__DATASET SECTION__.

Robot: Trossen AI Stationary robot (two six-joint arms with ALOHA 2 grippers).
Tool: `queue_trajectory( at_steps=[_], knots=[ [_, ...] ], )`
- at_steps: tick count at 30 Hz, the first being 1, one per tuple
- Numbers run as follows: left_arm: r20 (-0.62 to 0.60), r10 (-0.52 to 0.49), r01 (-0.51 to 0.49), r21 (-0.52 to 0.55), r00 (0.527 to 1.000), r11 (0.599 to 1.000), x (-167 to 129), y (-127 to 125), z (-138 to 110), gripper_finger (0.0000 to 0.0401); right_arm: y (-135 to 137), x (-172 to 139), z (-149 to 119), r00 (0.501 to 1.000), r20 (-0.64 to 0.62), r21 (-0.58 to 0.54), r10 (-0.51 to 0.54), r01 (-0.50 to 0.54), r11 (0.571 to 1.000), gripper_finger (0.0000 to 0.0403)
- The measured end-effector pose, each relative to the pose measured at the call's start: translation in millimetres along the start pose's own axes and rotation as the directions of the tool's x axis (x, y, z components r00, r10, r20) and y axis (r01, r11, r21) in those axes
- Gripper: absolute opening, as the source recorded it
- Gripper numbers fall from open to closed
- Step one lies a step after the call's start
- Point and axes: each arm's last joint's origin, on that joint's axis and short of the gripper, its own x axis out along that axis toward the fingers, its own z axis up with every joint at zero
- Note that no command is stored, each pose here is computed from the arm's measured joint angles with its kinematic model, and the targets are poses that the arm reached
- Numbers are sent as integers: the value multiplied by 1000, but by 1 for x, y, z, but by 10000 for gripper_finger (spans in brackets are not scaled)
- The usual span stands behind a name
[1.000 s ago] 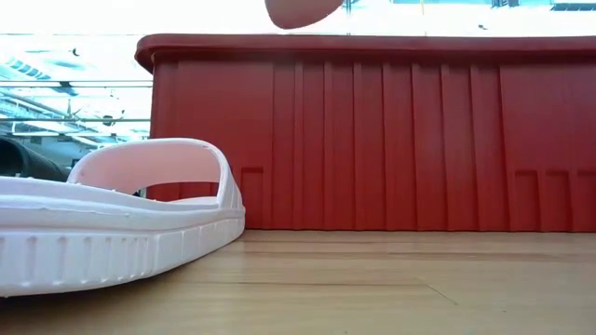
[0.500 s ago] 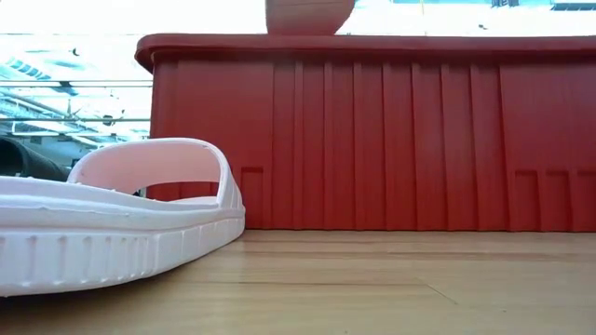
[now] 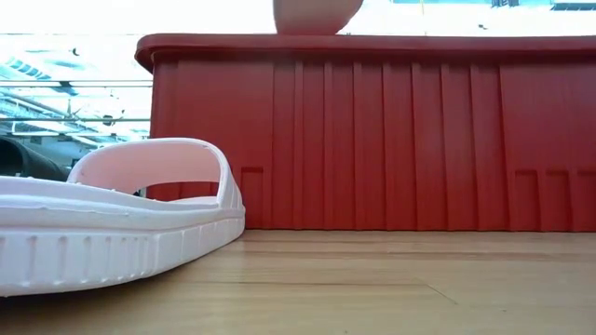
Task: Pick and place slides into bin
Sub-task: Put the pink slide into the red bin
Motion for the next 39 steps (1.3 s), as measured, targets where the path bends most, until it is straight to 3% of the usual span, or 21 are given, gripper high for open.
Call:
queue_trajectory(
  at_steps=[5, 24, 31, 39],
  knots=[
    [-6, -3, 3, 7, 1000, 1000, 2, 2, -1, 4, -2, 12, -6, 1000, -2, 14, 24, -24, 1000, 164],
    [42, 11, -11, 14, 999, 1000, 2, 3, 5, 14, -8, 35, -25, 994, -87, -27, -61, 59, 998, 164],
    [65, -4, 4, -4, 998, 1000, 2, 3, 8, 5, -13, 35, -27, 973, -135, -68, -185, 177, 982, 163],
    [71, -14, 14, -5, 997, 1000, 1, 2, 8, 8, -13, 35, -28, 972, -140, -77, -186, 177, 981, 104]
  ],
)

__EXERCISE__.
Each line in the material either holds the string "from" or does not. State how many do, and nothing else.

__ANSWER__.
2